Japan's war vessels had long before set sail for the Pacific, and the command "Climb Mt. Itaka" meant for Japanese troops to go forward with the attack on Pearl Harbor; but there was also a lesser-known command "Climb Mt. Tsukuba," which meant return.
"The big question is why the U.S. dropped the offer," says Minohara, 30, who did undergraduate work at UC Davis before moving to Japan for graduate school at Kobe University, where he now teaches.
Togo wrote in his memoirs that, when he read the edict from the U.S., "I was shocked to the point of dizziness.
At this point, we had no choice but to take action." Historians often wondered why he was so shocked. Minohara says Togo's raised expectations that a deal was in the offing led to his anger.
Thomas G. Mahnken, a strategy professor at the U.S. Naval War College in Rhode Island who recently completed a book on U.S. intelligence on Japan in the years before World War II, says the knowledge that Japan was breaking the codes is "significant."
Then again, Mahnken notes, the U.S. diplomatic telegrams "were not tremendously sophisticated," and a number of countries had even broken those used by military attaches.

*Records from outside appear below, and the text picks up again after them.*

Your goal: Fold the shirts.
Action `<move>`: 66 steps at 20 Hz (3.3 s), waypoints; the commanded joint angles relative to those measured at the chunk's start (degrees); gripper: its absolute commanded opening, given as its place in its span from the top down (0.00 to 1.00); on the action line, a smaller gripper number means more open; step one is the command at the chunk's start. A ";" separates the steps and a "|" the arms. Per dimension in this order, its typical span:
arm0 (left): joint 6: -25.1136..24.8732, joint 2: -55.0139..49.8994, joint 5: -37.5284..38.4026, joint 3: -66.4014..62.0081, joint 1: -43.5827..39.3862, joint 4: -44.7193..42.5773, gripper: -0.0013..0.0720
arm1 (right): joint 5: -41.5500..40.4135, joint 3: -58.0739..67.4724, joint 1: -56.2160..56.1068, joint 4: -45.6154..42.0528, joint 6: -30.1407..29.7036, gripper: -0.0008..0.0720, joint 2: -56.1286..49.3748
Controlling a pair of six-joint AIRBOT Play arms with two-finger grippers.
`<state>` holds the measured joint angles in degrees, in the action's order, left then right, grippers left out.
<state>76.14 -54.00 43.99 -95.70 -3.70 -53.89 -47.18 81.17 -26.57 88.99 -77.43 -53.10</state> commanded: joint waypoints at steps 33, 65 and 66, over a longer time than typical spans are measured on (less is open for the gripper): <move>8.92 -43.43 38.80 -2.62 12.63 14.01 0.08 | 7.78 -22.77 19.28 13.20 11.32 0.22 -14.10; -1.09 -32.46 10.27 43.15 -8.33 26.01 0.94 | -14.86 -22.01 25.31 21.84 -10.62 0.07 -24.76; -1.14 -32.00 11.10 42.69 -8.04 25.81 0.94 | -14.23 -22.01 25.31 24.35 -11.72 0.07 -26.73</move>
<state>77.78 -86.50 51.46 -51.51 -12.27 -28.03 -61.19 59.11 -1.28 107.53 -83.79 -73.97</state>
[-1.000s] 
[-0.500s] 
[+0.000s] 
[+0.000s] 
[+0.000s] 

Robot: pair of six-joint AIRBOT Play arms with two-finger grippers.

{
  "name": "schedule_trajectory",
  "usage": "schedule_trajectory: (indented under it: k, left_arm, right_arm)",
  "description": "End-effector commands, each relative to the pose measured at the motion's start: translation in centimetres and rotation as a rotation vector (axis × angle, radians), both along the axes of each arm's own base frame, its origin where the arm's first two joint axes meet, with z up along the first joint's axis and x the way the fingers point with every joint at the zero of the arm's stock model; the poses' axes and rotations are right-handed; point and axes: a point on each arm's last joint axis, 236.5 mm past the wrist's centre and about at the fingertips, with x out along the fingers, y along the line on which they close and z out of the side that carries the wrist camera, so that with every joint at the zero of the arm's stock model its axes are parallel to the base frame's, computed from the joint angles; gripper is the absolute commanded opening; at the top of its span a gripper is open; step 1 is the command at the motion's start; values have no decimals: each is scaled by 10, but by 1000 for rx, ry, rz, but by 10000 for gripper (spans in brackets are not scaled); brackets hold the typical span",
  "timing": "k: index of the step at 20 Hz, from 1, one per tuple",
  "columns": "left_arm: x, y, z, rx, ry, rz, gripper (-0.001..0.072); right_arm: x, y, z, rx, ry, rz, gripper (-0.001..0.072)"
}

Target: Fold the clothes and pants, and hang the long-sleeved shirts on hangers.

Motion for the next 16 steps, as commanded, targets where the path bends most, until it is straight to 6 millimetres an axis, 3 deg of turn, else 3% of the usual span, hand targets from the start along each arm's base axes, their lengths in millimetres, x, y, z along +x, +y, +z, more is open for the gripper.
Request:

Neither Japan nor the U.S. had broken the other's military codes prior to Pearl Harbor, Minohara says. Japanese historians often claim that the U.S. misinterpreted some ofthe country's telegrams--for instance, that Togo's "Five Points Plan" was translated as a "final offer" when Togo never said that. Minohara says the Japanese "were doing the same thing.
Even though there was no error in the translations, they were still misinterpreting the U.S.' intentions."